Remote scrum master. Is it possible? Here’s what 2001 Agile Manifesto says: The most efficient and effective method of conveying information to and within a development team is face-to-face conversation.
It seems like we have to call it a day here.
Well, unfortunately, and especially in the light of the recent events, we simply can’t. Thousands of teams were forced to work from home due to the recent outbreak, and remote scrum is not an exception or experimental practice anymore, but a necessity.
So the only thing left for us is to adapt to the new reality of remote work as well as we can.
Here are just some of the challenges that scrum masters face when working in a remote environment:
- Scrum masters can no longer rely on face-to-face conversations to identify problems within teams and lack physical clues to identify team members reactions and emotional state.
- Team members are unused to remote collaboration, so both individual and team productivity suffer. Face-to-face meetings at whiteboard or other planning practices need to be replaced.
- Most of the practices and team organizing techniques that scrum masters relied on in the office have to be adapted or fully altered to stay effective in the remote environment.
Teams are harder to organize because there’s no more shared physical space in order to facilitate communication and coordination within teams. Remote environment can be distracting, so it’s harder for a scrum master to keep everyone engaged during agile meetings. Meetings can run too long and go off the rails due to personal chit-chat conversations, listening to irrelevant updates or due to long decision-making process.

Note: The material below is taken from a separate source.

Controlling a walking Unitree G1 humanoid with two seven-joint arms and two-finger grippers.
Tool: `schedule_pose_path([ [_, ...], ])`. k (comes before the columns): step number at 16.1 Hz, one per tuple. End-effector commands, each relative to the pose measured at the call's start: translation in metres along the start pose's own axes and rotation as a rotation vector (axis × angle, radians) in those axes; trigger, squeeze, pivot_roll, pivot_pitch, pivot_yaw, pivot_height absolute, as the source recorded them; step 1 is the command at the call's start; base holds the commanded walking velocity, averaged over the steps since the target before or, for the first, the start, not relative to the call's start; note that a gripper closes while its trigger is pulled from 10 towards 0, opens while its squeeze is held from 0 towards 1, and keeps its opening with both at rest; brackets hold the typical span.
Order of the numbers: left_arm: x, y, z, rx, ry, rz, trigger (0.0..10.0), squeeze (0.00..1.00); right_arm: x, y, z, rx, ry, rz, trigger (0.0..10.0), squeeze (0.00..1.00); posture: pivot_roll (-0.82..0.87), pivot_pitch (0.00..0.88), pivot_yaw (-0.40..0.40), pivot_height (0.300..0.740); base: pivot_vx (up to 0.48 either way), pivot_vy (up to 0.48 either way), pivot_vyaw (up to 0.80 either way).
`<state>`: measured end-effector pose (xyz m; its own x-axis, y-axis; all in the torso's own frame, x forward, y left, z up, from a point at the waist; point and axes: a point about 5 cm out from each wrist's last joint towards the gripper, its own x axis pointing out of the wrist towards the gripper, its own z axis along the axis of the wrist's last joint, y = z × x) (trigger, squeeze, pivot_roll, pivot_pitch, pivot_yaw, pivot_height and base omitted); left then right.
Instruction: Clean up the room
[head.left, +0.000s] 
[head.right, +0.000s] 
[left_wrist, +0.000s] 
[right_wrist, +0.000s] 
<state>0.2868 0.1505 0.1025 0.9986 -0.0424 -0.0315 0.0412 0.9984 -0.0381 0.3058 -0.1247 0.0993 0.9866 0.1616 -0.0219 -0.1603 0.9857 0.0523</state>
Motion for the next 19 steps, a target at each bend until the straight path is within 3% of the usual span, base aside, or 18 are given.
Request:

“If we can no longer be physically co-located, as a ScrumMaster, I want to help create an environment of virtual co-location. This means setting up tools and working agreements that enable our teams to effectively communicate and collaborate while being remote. This also means guarding against processes and tools that replace our communication and collaboration. From there, as a ScrumMaster, I want to help ensure that our tools and working agreements help maximize the 3 core pillars of Scrum, which are transparency, inspection, and adaptation.”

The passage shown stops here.